TASK TO CARRY OUT » When you find the line with "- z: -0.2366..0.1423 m" among the records below, reproduce it and each line after it exactly, ending with the line with "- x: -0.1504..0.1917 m".

Records from a dataset »
-.-.-

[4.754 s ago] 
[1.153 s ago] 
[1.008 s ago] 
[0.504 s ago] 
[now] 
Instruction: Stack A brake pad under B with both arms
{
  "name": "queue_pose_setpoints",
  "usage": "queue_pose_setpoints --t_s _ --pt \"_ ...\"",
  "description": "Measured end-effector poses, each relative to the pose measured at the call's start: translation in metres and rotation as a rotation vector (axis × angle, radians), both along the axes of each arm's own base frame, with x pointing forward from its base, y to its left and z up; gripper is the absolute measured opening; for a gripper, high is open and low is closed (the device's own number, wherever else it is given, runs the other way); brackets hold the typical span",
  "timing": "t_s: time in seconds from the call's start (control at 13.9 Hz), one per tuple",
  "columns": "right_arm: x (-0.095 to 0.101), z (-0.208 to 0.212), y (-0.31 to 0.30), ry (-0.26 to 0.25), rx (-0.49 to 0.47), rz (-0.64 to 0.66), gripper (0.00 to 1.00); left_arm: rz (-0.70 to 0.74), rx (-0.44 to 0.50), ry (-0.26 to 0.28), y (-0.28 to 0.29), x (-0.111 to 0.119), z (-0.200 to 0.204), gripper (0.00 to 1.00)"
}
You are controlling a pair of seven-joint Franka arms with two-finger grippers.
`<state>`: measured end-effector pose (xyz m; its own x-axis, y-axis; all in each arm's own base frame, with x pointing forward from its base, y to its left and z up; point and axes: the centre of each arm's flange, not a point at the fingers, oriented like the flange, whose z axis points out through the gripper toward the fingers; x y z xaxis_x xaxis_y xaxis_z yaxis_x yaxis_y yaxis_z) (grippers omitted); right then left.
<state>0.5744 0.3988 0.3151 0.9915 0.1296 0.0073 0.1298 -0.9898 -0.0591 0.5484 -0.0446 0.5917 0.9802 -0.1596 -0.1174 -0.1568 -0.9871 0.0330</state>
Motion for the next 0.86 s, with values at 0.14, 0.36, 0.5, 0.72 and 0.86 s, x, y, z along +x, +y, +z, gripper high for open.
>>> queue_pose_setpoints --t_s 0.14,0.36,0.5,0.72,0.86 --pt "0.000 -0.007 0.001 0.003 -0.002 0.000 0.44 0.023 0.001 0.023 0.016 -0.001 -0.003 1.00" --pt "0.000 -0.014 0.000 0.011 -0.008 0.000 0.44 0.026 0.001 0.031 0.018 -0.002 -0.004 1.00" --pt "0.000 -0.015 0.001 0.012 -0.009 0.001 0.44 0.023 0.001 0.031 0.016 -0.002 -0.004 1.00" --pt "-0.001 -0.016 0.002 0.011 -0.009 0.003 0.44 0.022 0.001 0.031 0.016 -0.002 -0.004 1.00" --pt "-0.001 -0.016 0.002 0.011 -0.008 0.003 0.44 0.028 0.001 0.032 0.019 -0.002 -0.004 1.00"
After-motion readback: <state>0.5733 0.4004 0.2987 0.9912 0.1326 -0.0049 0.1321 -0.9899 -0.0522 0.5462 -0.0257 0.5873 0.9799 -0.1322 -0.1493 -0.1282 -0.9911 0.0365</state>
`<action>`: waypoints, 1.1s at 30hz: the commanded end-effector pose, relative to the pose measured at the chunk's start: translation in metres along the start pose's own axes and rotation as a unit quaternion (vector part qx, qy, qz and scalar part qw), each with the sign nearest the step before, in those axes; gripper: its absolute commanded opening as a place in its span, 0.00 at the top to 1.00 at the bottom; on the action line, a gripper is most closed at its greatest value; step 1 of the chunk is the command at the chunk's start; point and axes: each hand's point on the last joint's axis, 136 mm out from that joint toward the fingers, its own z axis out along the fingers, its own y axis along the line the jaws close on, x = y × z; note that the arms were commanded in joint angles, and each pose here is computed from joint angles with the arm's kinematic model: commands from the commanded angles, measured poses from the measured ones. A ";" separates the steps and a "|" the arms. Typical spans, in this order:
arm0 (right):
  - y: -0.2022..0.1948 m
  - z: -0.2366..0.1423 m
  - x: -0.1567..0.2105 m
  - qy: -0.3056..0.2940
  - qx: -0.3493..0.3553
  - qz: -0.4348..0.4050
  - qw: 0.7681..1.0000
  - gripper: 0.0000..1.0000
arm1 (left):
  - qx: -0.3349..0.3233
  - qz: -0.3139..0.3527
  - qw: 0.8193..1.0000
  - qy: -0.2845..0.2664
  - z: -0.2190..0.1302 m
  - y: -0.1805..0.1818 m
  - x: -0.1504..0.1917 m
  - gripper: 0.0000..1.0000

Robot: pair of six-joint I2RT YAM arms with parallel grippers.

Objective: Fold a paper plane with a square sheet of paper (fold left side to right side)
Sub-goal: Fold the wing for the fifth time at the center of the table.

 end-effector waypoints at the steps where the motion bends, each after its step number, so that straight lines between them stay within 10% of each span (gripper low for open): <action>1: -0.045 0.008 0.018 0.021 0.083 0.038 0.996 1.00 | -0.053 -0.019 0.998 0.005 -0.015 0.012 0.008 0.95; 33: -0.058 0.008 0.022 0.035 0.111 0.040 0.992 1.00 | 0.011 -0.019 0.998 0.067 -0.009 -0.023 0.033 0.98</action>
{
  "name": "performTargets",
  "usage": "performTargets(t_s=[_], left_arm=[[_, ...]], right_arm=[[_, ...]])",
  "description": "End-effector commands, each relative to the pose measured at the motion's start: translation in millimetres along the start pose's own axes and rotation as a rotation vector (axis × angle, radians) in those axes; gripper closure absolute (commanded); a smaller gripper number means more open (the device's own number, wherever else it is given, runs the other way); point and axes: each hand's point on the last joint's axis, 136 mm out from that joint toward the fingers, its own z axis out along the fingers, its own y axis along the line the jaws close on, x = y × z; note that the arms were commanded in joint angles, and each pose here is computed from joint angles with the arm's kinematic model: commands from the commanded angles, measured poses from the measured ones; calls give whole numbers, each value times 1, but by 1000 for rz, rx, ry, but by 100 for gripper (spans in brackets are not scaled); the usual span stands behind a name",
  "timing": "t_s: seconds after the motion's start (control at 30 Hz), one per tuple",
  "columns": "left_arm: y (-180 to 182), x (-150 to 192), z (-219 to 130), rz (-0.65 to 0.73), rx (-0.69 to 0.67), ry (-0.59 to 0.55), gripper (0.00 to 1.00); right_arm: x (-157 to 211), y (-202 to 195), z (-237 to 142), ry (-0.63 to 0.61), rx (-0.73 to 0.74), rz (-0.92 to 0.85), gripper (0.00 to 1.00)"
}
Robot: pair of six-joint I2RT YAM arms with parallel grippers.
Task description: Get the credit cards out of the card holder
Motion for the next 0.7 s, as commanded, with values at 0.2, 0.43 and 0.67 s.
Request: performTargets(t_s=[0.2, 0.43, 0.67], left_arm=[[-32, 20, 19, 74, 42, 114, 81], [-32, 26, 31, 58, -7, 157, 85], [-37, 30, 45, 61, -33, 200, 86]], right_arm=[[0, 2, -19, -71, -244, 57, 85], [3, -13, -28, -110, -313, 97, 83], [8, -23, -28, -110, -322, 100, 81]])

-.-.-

ANSWER TO THE EXERCISE »
  - z: -0.2366..0.1423 m
  - x: -0.1567..0.2105 m
  - qy: -0.3056..0.2940
  - qx: -0.3493..0.3553
  - qz: -0.4348..0.4050
  - qw: 0.7681..1.0000
  - gripper: 0.0000..1.0000
arm1 (left):
  - qx: -0.3349..0.3233
  - qz: -0.3139..0.3527
  - qw: 0.8193..1.0000
  - qy: -0.2845..0.2664
  - z: -0.2190..0.1302 m
  - y: -0.1805..0.1818 m
  - x: -0.1504..0.1917 m

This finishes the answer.